In an interview with B.M., a 19-year-old ISIS member jailed for beheading a Lebanese soldier, B.M. told Yamout that ISIS forced [him] to use opium regularly until he developed a severe addiction. He said he was high and hadn't slept for days when he carried out the beheading.

Following ISIS's release of a chilling video depicting a young boy beheading a Syrian army officer last year, terrorism expert Will Geddes said it was obvious the child was on drugs as he carried out the gruesome act.

"It's probably cocaine or an amphetamine," said Geddes, the threat management firm International Corporate Protection. "His pupils are completely dilated and he has a thousand-yard stare. He looks like he's been wound up to do what he's about to do."

After the infamous ISIS attack that killed 130 people in Paris last year, survivors described their assailants' demeanor as 'peaceful' and 'zombie-like' while pouring bullets from their assault rifles into anything that moved. French media has since reported that evidence has surfaced indicating the gunmen may have been high on a drug called Captagon, a synthetic amphetamine-based pill ISIS uses to make their soldiers ignore pain and hunger while fighting for days on end.

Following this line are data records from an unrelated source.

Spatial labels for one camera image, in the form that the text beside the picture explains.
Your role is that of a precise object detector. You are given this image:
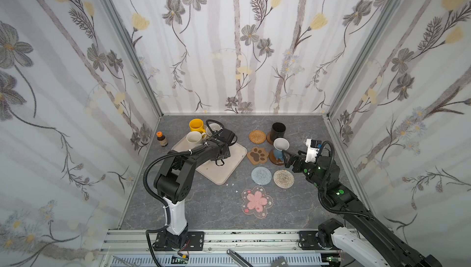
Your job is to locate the lavender mug white inside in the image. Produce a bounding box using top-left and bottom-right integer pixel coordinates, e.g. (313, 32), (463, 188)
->
(206, 122), (222, 137)

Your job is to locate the blue floral mug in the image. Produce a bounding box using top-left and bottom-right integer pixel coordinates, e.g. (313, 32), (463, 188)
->
(273, 138), (290, 162)

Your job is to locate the cork paw print coaster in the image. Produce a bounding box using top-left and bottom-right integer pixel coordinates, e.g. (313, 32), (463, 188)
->
(247, 147), (269, 165)

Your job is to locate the white mug with handle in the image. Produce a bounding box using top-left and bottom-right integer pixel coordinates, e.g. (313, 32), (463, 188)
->
(186, 131), (207, 149)

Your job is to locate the black mug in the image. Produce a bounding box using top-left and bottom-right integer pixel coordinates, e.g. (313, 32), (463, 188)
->
(270, 122), (287, 141)

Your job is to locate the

Yamout told me during our interview that not all of ISIS's recruits are converted by coercion. She explained that children or young men who have lost their parents are often targeted by ISIS recruiters, who persuade them to join the ISIS 'family.'

"For those who have lost their father figure [due to abandonment, death or otherwise], they send someone to them to replace that missing element in their life," Yamout said.

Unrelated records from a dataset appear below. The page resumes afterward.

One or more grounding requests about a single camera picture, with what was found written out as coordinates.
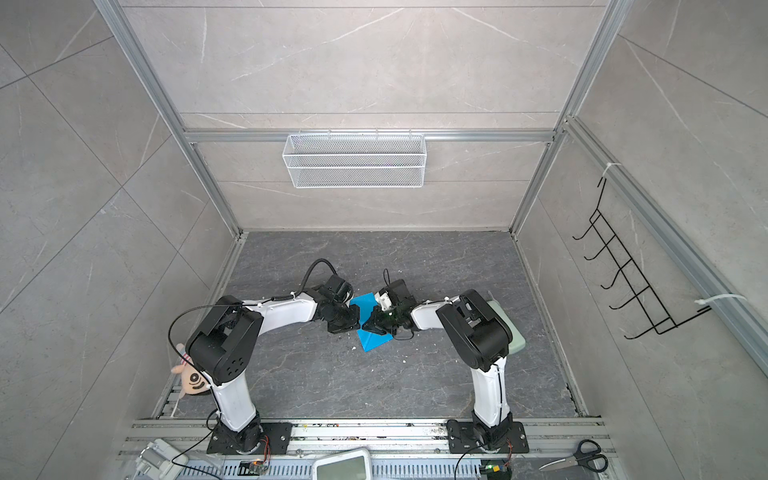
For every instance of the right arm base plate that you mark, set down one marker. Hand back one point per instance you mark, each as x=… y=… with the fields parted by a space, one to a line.
x=476 y=437

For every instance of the white display device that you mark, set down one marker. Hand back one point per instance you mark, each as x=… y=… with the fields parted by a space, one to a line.
x=349 y=465

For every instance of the small green circuit board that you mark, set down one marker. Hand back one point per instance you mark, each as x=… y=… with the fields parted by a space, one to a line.
x=495 y=471

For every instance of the blue square paper sheet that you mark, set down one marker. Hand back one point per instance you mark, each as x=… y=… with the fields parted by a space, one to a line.
x=369 y=341

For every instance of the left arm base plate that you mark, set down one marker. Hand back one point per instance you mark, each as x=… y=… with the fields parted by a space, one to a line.
x=253 y=440

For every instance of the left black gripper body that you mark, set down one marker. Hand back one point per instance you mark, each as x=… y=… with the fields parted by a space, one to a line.
x=345 y=318

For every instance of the small orange circuit board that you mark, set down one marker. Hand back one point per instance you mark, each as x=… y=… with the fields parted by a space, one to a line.
x=253 y=468

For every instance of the black handled scissors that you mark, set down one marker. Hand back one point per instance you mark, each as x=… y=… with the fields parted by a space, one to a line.
x=588 y=455

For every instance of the plush doll toy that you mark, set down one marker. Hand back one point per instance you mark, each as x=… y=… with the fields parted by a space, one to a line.
x=192 y=382

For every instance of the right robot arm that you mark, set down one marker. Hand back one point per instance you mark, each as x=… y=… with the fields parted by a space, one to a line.
x=480 y=335

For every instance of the white clamp device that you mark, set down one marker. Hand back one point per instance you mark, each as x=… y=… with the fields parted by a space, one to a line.
x=160 y=461

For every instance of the black wire hook rack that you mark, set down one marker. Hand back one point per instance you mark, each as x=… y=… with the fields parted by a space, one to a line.
x=626 y=269

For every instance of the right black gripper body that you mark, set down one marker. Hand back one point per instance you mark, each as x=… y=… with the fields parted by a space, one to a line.
x=387 y=321

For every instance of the white wire mesh basket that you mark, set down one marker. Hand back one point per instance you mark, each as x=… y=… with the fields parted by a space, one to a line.
x=360 y=160

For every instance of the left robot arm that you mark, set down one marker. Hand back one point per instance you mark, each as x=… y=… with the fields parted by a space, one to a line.
x=223 y=344

"In fact, many of those I interviewed had the absent-father syndrome. They missed their father figure, so ISIS and other terrorist organizations send someone like a Sheikh to pretend they're there for them. Next thing you know, they are in Syria or Iraq fighting."

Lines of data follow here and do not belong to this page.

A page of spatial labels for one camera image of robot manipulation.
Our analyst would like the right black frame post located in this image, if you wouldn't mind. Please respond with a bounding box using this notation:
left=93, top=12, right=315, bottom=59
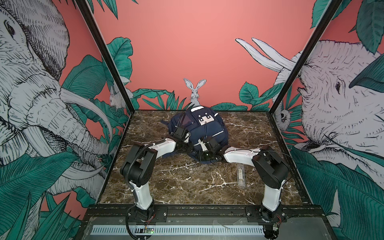
left=269, top=0, right=342, bottom=115

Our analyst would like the left black frame post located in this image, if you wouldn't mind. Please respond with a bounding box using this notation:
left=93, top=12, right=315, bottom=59
left=75, top=0, right=135, bottom=115

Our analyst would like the navy blue student backpack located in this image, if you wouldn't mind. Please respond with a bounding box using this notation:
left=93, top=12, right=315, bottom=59
left=161, top=106, right=229, bottom=162

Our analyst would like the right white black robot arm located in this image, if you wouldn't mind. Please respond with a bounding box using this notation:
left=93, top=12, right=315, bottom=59
left=199, top=137, right=290, bottom=223

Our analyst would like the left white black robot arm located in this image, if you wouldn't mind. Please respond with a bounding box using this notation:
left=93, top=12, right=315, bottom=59
left=120, top=128, right=191, bottom=223

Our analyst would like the white perforated cable duct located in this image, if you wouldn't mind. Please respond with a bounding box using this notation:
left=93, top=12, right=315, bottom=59
left=91, top=225, right=265, bottom=236

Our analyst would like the clear plastic small case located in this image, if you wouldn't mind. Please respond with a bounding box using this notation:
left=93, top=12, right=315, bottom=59
left=237, top=164, right=246, bottom=188

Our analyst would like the black front mounting rail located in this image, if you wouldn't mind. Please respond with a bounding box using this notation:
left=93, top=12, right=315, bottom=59
left=83, top=204, right=325, bottom=224

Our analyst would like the black frame post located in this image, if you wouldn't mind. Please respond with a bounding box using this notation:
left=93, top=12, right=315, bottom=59
left=269, top=0, right=342, bottom=115
left=75, top=0, right=135, bottom=115

ISIS has focused an alarming amount of effort on developing their future force of terror, and sources report they are recruiting more children than adults. By forcing these 'cubs' to perform horrific acts of violence, ISIS aims to create a brutalized generation of fighters that will kill with reckless abandon.

Near the end of my interview with Yamout, I asked her how the world can thwart ISIS' plans to transform their child army into cold-blooded killing machines.

"The more we learn about ISIS, the more we know how to prevent terrorism," she told me. "The solution to halt their recruitment begins first with awareness, and then prevention."

Yamout and her sister are currently seeking full scholarship for a clinical social work doctoral program to continue studying about terrorists and extremism. Her will to expand her work is partially driven by interactions she had with one former prisoner in particular, who she says was a student of Usama Bin Laden.

"He was released a year ago because of 'lack of evidence'." Yamout was disappointed that Lebanese authorities had released him despite her warnings about his extremist views. "I last heard from him 9 months ago when we chatted via Skype. He told me that he was on the Turkish-Syrian border and wanted to go for Jihad to become a Shaheed (Martyr). Two years ago when I interviewed him in prison, he told me that ISIS will spread in Europe, and attacks will happen in many places like France," Yamout said. "He also said that ISIS has plans to create chaos all over the world, especially strong countries like USA, Canada, the UK, and Russia."